* [DATA PROVIDED]
%%

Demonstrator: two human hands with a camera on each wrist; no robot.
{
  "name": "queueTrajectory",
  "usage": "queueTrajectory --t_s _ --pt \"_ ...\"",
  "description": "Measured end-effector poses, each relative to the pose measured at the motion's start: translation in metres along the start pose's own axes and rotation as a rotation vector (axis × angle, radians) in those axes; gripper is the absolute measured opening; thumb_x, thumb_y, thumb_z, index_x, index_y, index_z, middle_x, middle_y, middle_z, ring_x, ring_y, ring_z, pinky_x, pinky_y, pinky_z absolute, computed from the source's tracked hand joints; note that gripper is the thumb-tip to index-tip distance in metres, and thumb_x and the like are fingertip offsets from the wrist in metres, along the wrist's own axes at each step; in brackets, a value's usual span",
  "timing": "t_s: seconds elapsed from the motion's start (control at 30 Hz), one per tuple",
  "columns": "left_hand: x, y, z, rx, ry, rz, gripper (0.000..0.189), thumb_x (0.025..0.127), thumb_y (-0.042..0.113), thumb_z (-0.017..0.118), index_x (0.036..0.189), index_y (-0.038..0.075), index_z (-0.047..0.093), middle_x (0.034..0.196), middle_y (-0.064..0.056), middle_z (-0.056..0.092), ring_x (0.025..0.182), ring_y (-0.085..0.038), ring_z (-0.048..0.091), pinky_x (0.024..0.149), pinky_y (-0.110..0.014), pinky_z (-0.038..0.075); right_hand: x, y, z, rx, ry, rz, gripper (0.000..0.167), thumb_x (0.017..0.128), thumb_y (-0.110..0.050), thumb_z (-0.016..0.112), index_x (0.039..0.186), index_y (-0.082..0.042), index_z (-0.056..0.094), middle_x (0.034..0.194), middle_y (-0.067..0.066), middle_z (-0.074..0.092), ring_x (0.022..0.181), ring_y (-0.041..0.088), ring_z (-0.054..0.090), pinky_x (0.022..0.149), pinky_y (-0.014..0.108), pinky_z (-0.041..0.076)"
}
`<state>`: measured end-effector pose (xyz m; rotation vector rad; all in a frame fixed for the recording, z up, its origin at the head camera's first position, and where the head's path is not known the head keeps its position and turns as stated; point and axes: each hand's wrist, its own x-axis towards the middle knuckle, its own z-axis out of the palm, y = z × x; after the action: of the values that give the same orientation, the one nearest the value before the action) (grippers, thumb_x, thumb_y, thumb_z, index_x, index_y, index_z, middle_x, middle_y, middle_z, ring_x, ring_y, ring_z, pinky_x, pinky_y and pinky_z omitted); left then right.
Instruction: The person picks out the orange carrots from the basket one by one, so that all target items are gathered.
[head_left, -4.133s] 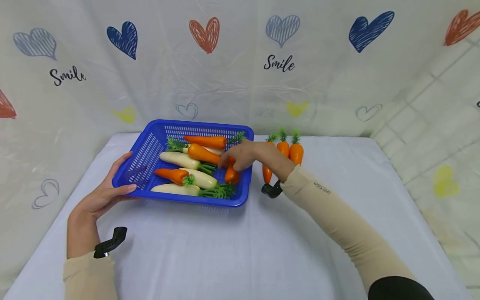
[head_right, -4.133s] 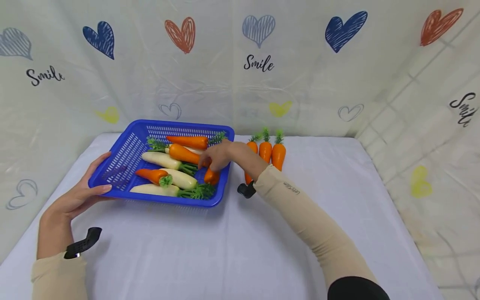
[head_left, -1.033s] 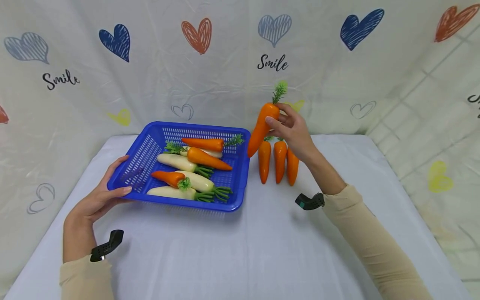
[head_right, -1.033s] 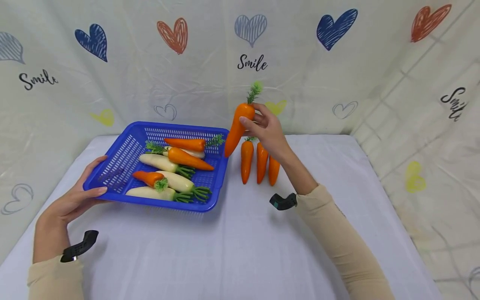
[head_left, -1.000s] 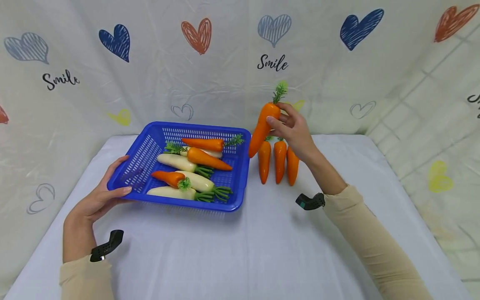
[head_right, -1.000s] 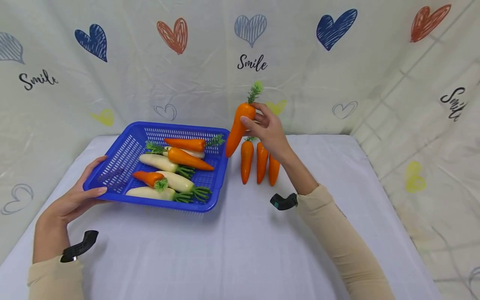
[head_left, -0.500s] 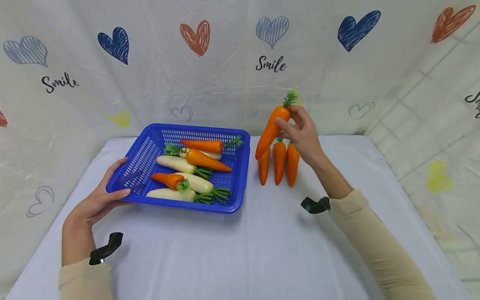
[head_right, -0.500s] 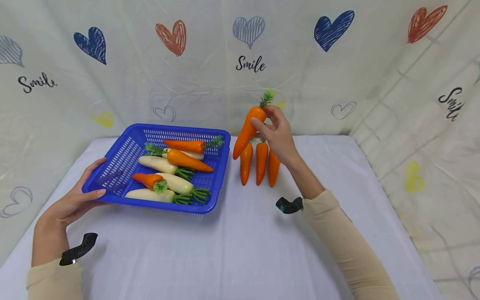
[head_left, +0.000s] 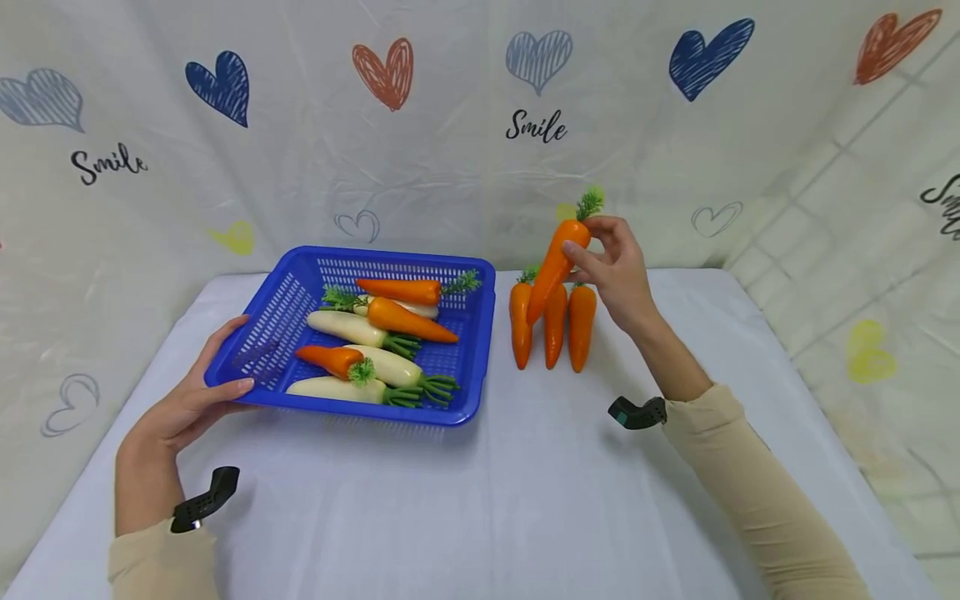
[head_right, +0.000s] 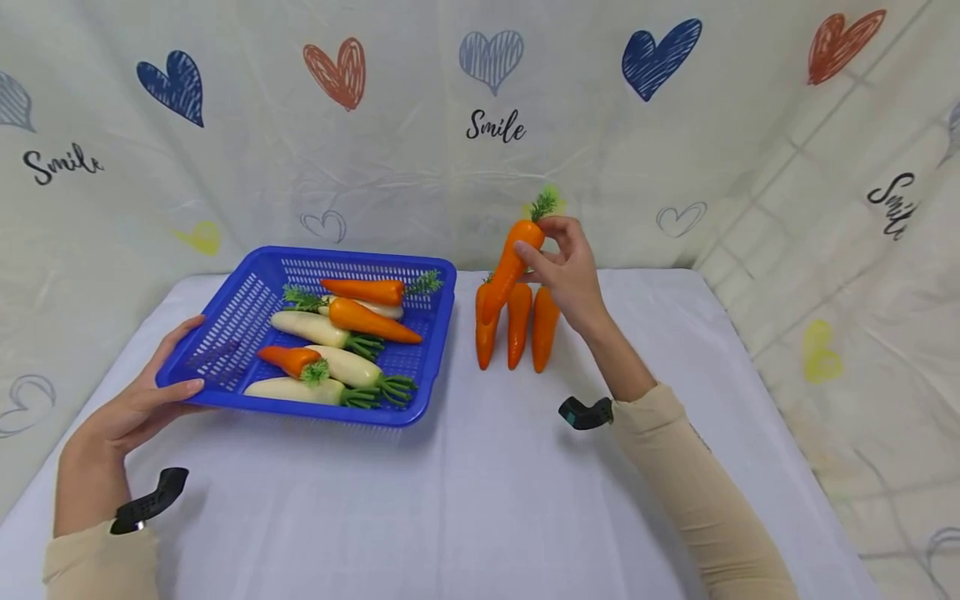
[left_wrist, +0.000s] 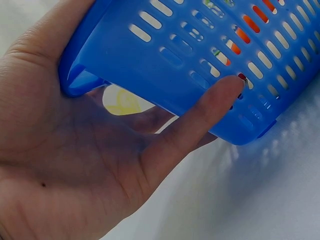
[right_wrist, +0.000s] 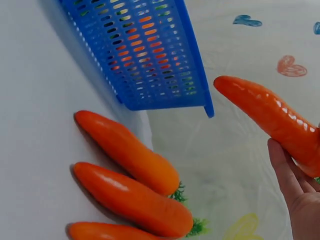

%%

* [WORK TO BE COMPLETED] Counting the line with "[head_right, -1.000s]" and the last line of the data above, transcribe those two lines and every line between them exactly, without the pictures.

* [SOLVED EXERCISE]
[head_right, -1.000s] 
[head_left, -0.500s] 
[head_right, -0.500s] 
[head_left, +0.000s] 
[head_right, +0.000s] 
[left_wrist, +0.000s] 
[right_wrist, +0.000s] 

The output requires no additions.